Maybe I could write a bot for this and then make post about the creation of the bot.
Yeah, this really didn't state anything novel that anyone who's even aware of Python 3.8 wouldn't have already known...
I agree with you wholeheartedly. My expectation based on the domain was perhaps there were performance regressions still being worked out in Python 3.8 that would be revealed, but in fact performance isn't even mentioned.
I know this is a tired subject, but as Mercurial is nearing its multi-year effort to upgrade to Python 3, patience wears thin:

https://twitter.com/indygreg/status/1187069501424062464

Mercurial was in fact one of important reasons for why the Python 2 deprecation was pushed back five years. We met with Guido at Pycon 2014 in Montreal and asked for an extension, which he granted. Back then Python itself was using Mercurial, so maybe that's why our opinion carried some weight.

We weren't the only ones, but we were one of the vocal ones.

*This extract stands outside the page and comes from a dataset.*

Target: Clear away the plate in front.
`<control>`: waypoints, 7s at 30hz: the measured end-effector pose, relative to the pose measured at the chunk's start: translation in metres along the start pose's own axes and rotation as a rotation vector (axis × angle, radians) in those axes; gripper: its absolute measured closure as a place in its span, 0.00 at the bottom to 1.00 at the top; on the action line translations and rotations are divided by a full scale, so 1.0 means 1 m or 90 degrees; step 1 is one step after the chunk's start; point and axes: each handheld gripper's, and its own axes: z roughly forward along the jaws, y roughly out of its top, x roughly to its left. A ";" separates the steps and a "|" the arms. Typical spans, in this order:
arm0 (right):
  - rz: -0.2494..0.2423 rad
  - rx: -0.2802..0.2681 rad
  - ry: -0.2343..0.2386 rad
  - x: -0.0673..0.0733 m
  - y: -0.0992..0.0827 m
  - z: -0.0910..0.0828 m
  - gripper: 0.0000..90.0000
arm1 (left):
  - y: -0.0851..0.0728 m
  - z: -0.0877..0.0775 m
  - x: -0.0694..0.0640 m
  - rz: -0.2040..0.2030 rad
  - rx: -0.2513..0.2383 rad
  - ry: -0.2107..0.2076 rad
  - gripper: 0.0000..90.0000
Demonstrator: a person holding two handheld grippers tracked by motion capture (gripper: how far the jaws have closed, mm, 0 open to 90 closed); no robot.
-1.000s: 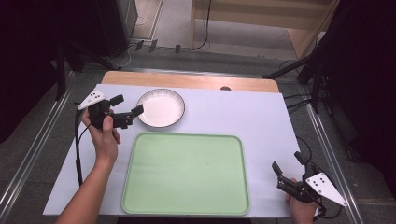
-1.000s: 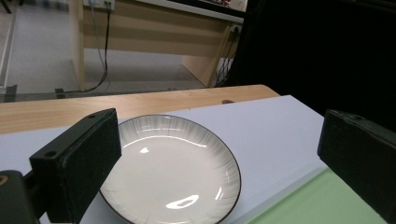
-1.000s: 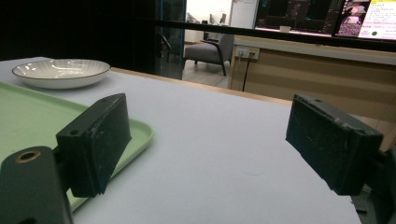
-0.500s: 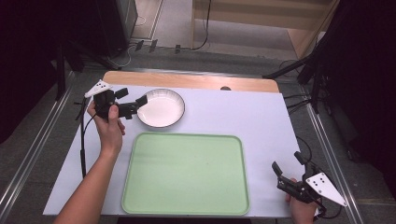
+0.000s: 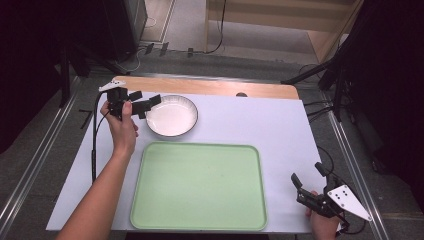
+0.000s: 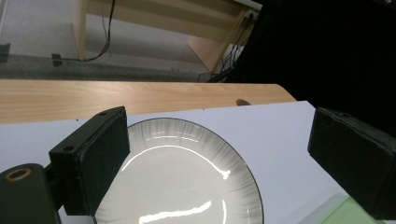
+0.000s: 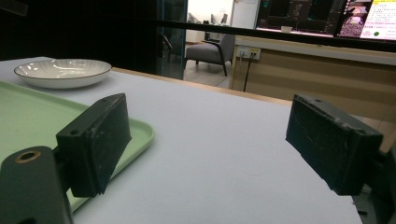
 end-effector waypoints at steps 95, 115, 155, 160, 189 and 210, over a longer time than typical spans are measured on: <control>0.002 -0.002 0.003 -0.001 0.000 0.000 0.16 | -0.053 0.049 0.080 -0.373 0.193 0.077 0.94; 0.002 -0.001 0.003 -0.001 0.000 0.000 0.16 | -0.043 0.039 0.073 -0.363 0.175 0.035 0.94; 0.002 0.000 0.002 -0.001 0.000 0.000 0.16 | -0.038 0.010 0.030 -0.281 0.219 -0.050 0.93; 0.001 0.000 0.002 -0.001 0.000 0.000 0.16 | -0.042 0.008 0.023 -0.272 0.226 -0.061 0.93; 0.001 0.001 0.002 0.000 0.000 0.000 0.16 | -0.072 -0.008 -0.009 -0.251 0.267 -0.115 0.93; 0.000 0.000 0.003 -0.001 0.000 0.000 0.16 | -0.096 -0.016 -0.031 -0.237 0.303 -0.156 0.92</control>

Could you precis why it's taking multiple years? Surely there's a formal equivalence that could be automatically implemented wrt the code itself?
Python 2 and Python 3 are distinct languages with a lot of commonalities. It's a difficult port that cannot be automated.
It's easy to gradually upgrade Py2 code. Start introducing the future imports. Unicode handling is the only tricky one (though not so bad when the codecs module is consistently used). Then start running files through 2to3 and making the code forward compatible. This can be done over a long time span while maintaining full 2.7 compatibility.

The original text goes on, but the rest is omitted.